Recent, now-deleted examples that appeared in the Python Package Index last week include:
Fake name Possible target Function of real package Difference -------------- --------------- ------------------------ ----------------------- asteroids asteroid Audio processing Plural, not singular beauitfulsoup4 beautifulsoup4 HTML/XML parsing Typo (letters swapped) llvm llvmpy LLVM compiler Suffix left off winpty winpy Windows functions Extra letter inserted wwebsite website HTML manipulation Doubled letter at start
Interference considered harmful
As far as we know, none of these bogus packages contained outright malware, or even permanent package code.
However, some of them (if not all – it’s hard to verify now that they’ve been removed) included a Python command that was meant to run when installing the package, rather than when using it.
The command looked like this:
url = "h"+"t"+"t"+"p"+":"+"/"+"/"+[REDACTED IP NUMBER]+"/name?FAKEPACKAGENAME" requests.get(url, timeout=30)
This is a crass but simple way of doing what is called in the jargon telemetry – in other words, to remotely track who downloaded and installed the package.
The code above simply calls home to a remote web server with the name of the installed package in the URL and ignores any data that comes back, if any.
Presumably the IP number written in the URL above (it’s a Tencent cloud server hosted in Tokyo, Japan, for what it’s worth) is being leveraged by the downloader of the above packages …
… which goes by the unusual and slightly agrammatical nickname Remind the risks of the supply chain.
Fascinatingly, if not unnecessary, this user not only downloaded the five bogus libraries listed above, but a grand total, according to the Wayback Machine, of 3951 totally bogus PyPI packages.
Oddly enough, many, if not most, of the package names were either incongruous or unlikely to be chosen in error, such as
We have not been able to understand where or how our mystery Supply chain risks The user generated his list of fake package names, but maybe having just a small number of “real” fake typosquats among the vast sea of fakes and even ridiculous was part of the plan?
Anyway, it looks like Remind the risks of the supply chain subscribes to the idea that a job worth doing (or, as in this case, a job not really worth doing) is worth overdoing.
Fortunately, the Python team has already removed all these offending elements …
… although we couldn’t help but notice that there is already a new fake
beautifulsoup4 impostor in the PyPI database, this time titled
beatufulsoup4, uploaded 03/03/2021.
This one doesn’t contain any code, but it has the project title this-would-be-wittier-if-it-were-not-wearing-a-bit-thin-by-now “You may want to install beautifulsoup4, not beautfulsoup4”To prove that it didn’t really need to be proven again.
What has to be done?
- Don’t make bogus bulk downloads like this to prove your point. We appreciate the message you’re trying to convey, but it’s already been documented, so you’re just distracting the work of other people who might more usefully do something else for the project.

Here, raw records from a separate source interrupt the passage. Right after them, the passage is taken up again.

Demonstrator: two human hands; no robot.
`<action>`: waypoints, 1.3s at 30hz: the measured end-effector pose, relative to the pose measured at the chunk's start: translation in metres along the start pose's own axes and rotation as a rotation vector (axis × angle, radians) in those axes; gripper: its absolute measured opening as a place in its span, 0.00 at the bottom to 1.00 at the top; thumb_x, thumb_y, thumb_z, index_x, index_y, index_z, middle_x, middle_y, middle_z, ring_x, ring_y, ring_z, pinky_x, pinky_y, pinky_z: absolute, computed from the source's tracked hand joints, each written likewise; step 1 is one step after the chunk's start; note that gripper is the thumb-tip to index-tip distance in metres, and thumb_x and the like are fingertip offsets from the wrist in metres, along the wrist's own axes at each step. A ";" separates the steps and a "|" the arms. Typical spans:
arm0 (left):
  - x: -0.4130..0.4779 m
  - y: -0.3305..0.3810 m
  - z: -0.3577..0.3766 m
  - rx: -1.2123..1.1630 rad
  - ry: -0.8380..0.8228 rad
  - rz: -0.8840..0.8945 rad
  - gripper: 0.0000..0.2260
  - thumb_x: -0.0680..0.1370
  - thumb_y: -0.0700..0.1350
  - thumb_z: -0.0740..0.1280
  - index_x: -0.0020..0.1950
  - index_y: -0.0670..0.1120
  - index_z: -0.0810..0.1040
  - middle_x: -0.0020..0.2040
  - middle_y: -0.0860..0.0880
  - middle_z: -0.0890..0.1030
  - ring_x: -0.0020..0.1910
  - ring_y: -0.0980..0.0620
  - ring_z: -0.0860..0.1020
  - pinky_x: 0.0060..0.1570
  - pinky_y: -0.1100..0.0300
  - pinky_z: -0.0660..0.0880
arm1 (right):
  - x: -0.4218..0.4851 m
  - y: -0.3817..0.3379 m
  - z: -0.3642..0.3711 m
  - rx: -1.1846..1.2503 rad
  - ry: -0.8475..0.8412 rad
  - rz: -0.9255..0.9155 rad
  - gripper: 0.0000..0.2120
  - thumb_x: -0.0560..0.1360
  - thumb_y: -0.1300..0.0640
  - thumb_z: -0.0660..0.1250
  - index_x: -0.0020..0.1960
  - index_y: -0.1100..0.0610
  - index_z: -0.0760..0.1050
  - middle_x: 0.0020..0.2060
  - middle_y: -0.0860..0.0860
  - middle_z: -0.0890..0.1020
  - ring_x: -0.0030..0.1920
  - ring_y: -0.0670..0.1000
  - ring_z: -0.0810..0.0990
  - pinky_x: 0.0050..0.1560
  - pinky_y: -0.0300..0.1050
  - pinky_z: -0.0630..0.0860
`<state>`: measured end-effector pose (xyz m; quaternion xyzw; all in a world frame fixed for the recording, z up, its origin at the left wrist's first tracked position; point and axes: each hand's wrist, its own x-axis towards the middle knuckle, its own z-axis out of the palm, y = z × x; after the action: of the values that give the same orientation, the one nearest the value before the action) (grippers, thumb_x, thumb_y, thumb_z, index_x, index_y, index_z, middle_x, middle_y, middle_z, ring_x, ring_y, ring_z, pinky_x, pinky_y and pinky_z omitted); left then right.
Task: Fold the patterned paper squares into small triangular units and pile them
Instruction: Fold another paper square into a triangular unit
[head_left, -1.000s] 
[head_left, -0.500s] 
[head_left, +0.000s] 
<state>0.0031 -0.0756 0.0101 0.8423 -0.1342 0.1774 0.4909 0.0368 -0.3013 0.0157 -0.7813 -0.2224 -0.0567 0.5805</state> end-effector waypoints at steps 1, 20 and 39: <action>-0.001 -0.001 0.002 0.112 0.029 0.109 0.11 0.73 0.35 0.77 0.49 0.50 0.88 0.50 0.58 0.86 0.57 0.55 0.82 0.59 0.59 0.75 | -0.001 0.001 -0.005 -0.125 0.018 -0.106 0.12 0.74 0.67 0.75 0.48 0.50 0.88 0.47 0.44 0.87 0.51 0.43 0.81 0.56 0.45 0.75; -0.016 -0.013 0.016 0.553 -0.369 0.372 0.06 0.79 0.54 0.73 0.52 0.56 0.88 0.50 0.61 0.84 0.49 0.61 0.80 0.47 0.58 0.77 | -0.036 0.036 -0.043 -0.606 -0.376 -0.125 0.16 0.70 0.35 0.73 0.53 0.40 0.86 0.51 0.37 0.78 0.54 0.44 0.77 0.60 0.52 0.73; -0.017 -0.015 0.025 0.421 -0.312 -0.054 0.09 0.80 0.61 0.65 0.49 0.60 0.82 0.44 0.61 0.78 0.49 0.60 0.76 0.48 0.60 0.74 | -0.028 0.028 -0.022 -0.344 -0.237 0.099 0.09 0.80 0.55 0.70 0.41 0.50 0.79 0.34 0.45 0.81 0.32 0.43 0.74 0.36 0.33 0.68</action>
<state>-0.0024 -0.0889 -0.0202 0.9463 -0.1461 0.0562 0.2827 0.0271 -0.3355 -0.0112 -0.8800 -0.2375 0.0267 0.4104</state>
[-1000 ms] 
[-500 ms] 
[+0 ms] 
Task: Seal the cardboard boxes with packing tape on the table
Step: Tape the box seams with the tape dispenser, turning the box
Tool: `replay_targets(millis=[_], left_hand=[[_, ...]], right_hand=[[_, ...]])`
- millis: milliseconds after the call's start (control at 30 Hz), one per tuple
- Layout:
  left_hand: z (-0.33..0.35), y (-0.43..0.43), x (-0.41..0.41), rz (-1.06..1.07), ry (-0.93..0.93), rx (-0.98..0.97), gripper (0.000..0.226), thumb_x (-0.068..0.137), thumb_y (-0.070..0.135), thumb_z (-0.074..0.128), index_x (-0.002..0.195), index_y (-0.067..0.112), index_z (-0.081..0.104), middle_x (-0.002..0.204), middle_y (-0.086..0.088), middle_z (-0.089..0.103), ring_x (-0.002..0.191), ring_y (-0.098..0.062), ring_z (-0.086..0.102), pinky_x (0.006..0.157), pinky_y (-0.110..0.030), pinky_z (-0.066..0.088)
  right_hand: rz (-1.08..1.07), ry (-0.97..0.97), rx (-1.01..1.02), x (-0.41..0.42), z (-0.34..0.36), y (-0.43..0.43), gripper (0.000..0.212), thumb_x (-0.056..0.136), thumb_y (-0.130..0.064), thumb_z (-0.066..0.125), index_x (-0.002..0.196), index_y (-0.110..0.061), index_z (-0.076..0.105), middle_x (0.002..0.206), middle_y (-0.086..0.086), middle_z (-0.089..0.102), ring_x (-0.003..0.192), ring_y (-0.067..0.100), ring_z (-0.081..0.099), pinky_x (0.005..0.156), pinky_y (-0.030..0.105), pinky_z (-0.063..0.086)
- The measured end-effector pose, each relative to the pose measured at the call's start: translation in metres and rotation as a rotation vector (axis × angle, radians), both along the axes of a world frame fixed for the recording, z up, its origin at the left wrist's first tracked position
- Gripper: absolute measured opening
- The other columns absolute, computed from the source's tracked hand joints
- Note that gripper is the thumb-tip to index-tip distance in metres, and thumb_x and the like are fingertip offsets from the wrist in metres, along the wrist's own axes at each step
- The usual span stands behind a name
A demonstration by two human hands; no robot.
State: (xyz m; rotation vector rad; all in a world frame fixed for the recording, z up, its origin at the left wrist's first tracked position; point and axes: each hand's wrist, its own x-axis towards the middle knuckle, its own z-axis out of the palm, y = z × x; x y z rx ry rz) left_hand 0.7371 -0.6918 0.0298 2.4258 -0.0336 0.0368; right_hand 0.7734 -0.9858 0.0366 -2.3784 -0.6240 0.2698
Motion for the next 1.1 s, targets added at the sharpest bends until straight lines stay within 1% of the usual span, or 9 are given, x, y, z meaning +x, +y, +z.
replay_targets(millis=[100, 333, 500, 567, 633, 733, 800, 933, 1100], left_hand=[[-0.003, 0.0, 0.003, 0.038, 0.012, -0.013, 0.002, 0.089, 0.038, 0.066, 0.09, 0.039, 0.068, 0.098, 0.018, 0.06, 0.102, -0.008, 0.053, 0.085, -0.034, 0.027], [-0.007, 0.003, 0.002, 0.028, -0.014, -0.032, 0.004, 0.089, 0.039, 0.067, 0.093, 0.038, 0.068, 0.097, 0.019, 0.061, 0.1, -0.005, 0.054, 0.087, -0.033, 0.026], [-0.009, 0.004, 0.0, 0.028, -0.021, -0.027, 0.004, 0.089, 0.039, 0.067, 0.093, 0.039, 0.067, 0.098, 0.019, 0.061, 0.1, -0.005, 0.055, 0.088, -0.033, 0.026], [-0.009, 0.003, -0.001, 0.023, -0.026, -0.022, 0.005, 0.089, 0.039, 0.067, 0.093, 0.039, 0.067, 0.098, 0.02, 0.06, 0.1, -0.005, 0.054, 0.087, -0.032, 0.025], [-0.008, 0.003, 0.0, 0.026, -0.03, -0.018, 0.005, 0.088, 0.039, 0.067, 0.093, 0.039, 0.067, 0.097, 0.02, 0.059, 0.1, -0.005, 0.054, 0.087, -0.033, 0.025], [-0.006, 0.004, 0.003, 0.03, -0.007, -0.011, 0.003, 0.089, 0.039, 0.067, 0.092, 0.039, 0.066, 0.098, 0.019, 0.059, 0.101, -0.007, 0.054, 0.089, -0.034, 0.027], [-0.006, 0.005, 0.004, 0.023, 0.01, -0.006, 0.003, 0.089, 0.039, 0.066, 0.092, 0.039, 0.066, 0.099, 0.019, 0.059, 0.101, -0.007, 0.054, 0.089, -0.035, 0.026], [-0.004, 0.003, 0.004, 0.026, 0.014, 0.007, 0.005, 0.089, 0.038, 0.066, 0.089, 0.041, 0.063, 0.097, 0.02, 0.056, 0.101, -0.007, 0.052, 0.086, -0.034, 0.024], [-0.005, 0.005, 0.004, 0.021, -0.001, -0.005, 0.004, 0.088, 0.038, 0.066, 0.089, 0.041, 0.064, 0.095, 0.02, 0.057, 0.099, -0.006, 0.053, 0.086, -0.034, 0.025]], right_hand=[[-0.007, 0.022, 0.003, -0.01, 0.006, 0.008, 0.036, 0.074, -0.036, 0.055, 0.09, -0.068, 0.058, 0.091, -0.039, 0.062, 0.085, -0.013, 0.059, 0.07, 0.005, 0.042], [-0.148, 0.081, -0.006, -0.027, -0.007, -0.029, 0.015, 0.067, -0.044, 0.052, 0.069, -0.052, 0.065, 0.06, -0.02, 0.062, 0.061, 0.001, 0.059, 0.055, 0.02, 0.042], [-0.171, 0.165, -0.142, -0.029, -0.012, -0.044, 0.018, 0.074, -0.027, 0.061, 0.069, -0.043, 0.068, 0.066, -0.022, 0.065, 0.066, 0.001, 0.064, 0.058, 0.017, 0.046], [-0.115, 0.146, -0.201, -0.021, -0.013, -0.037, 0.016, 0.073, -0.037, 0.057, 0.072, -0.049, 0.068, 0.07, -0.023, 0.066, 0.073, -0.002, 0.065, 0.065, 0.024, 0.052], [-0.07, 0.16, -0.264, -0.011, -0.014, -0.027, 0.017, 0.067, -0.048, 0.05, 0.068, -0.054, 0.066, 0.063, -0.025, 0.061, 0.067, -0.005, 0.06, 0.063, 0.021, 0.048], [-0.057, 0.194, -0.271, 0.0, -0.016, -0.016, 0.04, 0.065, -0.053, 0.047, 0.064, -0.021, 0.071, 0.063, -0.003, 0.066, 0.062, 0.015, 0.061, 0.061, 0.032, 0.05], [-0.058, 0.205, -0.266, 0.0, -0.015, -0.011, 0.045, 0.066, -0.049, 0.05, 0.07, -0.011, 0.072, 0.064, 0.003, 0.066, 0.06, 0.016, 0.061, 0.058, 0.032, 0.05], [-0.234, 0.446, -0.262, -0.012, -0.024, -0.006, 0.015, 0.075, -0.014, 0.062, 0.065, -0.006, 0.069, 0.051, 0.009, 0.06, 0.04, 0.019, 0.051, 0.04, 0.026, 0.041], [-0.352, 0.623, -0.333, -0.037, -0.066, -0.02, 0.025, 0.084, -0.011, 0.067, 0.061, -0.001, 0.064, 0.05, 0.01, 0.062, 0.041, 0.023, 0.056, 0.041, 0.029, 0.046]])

- Do not choose a PyPI package just because the name looks correct. Check that you are really downloading the right module from the right editor. Even legitimate modules sometimes have names that collide, compete with, or cause confusion.
- Do not mistakenly connect internal projects to external repositories. If you’re using Python packages that you haven’t published externally, the only thing you can be sure of is that all external copies of “your” package are impostor modules, possibly malware.
- Don’t blindly download package updates into your own development or build systems. Test and review everything you download before approving it for use. Keep in mind that packages usually include update scripts that run when you update, so malware infections can be transmitted as part of the update process, and not from the source code of the module that is finally installed.